■ What needs to be done: Gather all lines from the material that contain "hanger".

■ Source records:
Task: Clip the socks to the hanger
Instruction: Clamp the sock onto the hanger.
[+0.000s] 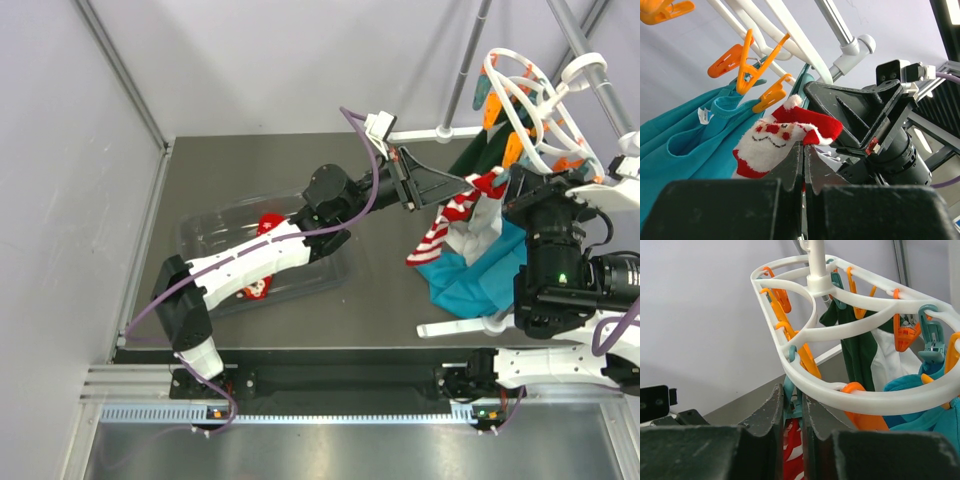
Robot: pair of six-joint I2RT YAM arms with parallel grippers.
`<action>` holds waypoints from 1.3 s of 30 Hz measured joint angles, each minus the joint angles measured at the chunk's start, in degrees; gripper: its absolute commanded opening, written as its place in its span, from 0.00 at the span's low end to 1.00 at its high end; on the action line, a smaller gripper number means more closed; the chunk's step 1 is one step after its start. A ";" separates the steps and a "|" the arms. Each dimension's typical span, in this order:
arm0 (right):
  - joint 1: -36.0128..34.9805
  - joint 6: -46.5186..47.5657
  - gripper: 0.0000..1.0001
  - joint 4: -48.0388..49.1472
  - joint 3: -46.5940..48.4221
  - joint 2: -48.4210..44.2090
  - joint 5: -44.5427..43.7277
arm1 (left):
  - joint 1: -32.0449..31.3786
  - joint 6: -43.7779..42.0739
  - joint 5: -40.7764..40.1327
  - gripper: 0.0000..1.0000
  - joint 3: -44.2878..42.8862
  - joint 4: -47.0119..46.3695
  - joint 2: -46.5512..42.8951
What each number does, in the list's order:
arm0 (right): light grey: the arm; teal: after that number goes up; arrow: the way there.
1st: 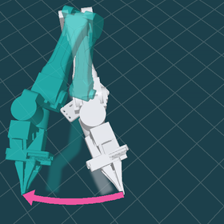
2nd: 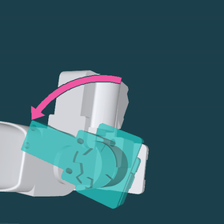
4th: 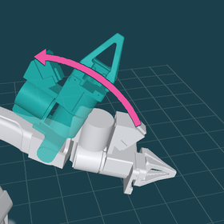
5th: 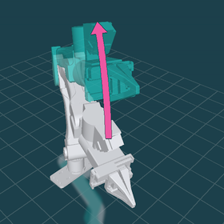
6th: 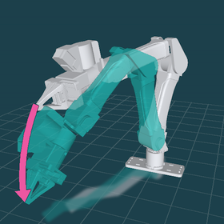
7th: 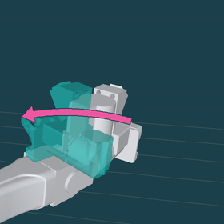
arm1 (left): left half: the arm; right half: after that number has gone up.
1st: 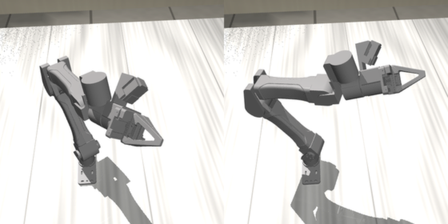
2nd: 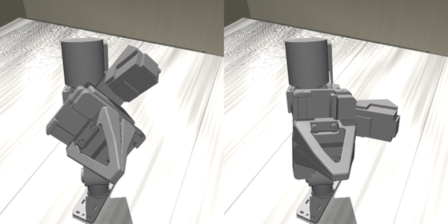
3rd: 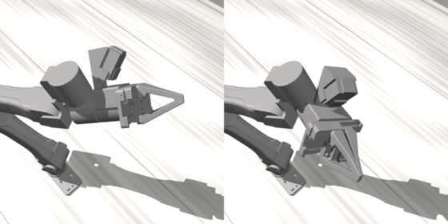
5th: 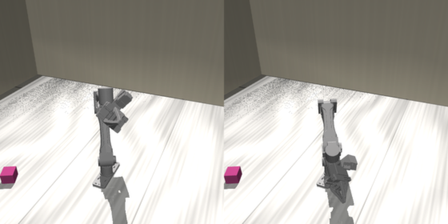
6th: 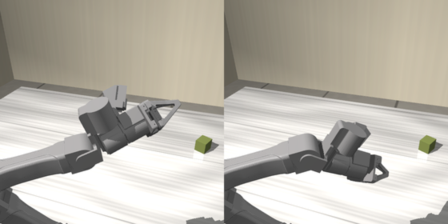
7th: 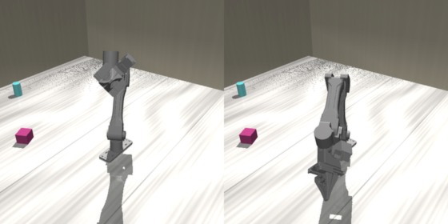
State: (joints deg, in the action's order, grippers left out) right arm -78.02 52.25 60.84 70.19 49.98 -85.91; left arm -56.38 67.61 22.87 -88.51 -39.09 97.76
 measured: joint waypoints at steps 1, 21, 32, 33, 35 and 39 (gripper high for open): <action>0.00 -0.04 0.14 0.02 0.00 0.00 -0.02 | -0.04 0.00 -0.02 0.00 0.00 0.00 0.00; -3.61 -1.44 0.73 -0.61 -0.02 -1.66 -0.17 | -1.16 -0.59 -0.04 0.01 -2.99 0.48 1.22; -9.38 -0.57 1.00 -0.66 -4.98 -7.56 -0.22 | -1.11 -10.56 -2.82 0.71 -2.97 10.38 0.70; -9.99 -0.42 1.00 -0.66 -5.77 -8.02 -0.22 | -1.07 -12.46 -3.48 0.74 -2.75 12.90 0.20; -11.23 -0.31 1.00 -0.68 -7.26 -8.74 -0.24 | -0.98 -15.41 -4.66 0.75 -2.16 17.07 -1.09; -12.85 -0.28 1.00 -0.68 -10.64 -9.75 -0.17 | -0.70 -22.64 -7.93 0.76 0.42 26.21 -6.40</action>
State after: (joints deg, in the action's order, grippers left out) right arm -90.87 51.96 60.16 59.55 40.23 -86.08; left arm -57.08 44.97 14.94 -88.09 -12.88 91.35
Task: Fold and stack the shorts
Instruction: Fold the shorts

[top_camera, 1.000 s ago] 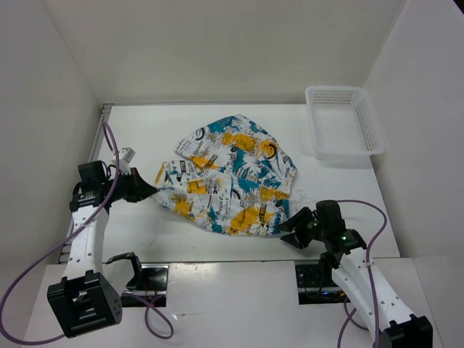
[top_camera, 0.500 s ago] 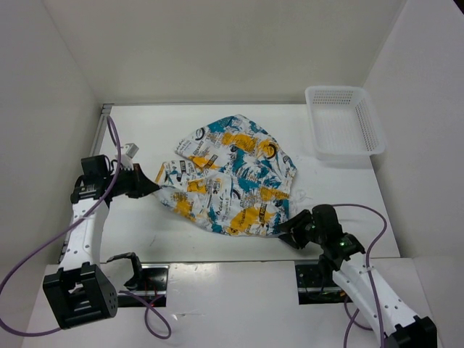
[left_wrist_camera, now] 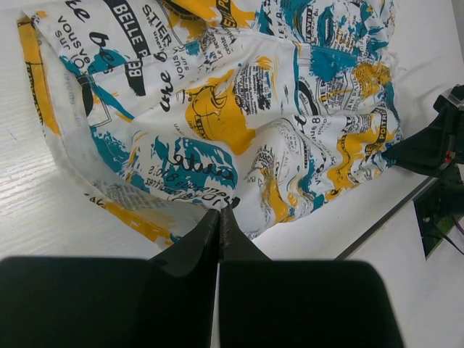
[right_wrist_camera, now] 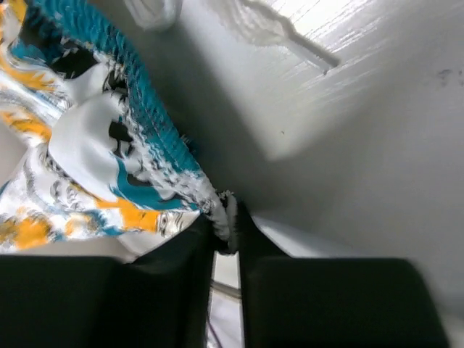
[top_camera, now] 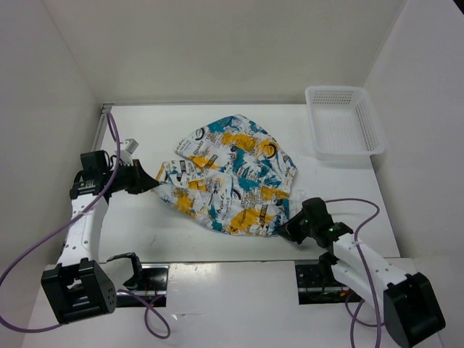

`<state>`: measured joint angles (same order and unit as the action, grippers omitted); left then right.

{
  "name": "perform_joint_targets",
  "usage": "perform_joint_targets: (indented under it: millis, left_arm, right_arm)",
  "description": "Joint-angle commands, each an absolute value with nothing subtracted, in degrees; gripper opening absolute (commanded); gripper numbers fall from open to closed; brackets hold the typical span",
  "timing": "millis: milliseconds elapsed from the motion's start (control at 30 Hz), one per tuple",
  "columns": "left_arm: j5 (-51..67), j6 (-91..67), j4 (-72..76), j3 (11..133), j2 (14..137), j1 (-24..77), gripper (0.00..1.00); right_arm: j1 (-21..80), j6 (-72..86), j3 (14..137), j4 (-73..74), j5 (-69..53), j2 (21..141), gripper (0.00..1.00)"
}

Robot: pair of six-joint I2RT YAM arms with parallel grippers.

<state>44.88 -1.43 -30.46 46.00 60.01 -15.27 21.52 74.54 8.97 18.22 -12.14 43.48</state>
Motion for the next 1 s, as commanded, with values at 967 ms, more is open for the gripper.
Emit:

■ Response:
Task: Clip the socks to the hanger
Instruction: Clamp the sock onto the hanger.

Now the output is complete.